Before I start let me state in no uncertain terms that this is purely my own musings from memory, and contains not a single shred of well researched evidence on my part.
Yesterday I read an article on the mistakes parents are making that prevent their children from becoming leaders.
One of the areas concerned ‘risk’ and ‘play’. Playing is vital for children to learn many skills, physical, mental and also ethical (according to the article). The physical risks and the consequences of these (usually small) failures teach them that it’s ok to take risks, how to evaluate their potential and deal with the consequences of failure.
All quite good stuff from that research I’m sure.

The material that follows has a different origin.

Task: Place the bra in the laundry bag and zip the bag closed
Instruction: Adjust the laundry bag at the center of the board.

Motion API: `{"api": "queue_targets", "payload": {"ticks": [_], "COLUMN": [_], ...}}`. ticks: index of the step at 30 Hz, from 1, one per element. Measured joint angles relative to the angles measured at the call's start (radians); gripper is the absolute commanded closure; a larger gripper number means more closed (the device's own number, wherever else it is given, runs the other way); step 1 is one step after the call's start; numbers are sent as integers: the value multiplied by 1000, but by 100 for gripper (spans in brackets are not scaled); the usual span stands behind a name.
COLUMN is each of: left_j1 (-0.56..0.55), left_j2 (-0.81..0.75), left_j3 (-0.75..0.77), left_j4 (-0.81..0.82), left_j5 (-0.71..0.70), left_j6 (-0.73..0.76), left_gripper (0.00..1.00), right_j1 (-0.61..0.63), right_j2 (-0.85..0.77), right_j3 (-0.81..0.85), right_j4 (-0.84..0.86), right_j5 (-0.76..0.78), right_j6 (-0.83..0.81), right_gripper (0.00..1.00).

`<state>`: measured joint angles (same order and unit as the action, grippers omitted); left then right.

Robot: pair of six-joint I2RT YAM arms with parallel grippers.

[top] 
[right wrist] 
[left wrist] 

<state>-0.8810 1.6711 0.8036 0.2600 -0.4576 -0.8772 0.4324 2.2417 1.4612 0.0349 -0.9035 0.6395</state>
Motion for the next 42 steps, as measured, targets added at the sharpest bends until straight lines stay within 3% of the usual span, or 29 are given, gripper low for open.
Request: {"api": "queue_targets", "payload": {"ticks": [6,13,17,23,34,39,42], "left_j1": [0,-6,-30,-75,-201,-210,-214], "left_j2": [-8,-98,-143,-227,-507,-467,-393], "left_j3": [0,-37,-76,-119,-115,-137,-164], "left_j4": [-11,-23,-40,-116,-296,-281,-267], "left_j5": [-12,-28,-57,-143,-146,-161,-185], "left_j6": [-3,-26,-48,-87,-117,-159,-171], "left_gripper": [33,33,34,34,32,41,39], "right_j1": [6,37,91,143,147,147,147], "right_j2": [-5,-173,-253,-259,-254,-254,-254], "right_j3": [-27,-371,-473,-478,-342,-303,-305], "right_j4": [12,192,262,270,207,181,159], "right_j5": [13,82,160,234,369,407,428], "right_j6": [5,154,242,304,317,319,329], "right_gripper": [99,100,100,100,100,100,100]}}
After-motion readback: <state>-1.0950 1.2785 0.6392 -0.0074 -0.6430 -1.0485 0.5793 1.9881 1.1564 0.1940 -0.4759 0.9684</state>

Then, driving along later into my head popped (of all people) Enid Blyton, or to be more accurate, what I remembered of her books reading them 50 years ago.
Those children (Famous 5, Secret 7 I think I remember the names of the gangs) were always playing outside. Not in some nice safe urban garden, but in the ‘wilds’ of the British countryside, I suspect taken from an era even earlier than my own childhood, spent far from Britain, and where outside the urban areas, the possibilities of encountering some really dangerous snakes was a real possibility.
So they had play, they had co-operation, and as they so often did the work of the police force in deterring crime or solving it, I guess they also had exercised their understanding of ethics in terms of working as that part of civil society who help the authorities to prevent hurt or damage to other people.
Her heroes and heroines were role models, youngsters who could achieve good. So sitting in my car at a traffic light I wondered if the people who did things such as start the Peace Corps or Oxfam had grown up believing they COULD make a difference, just as Blyton’s imaginary children did.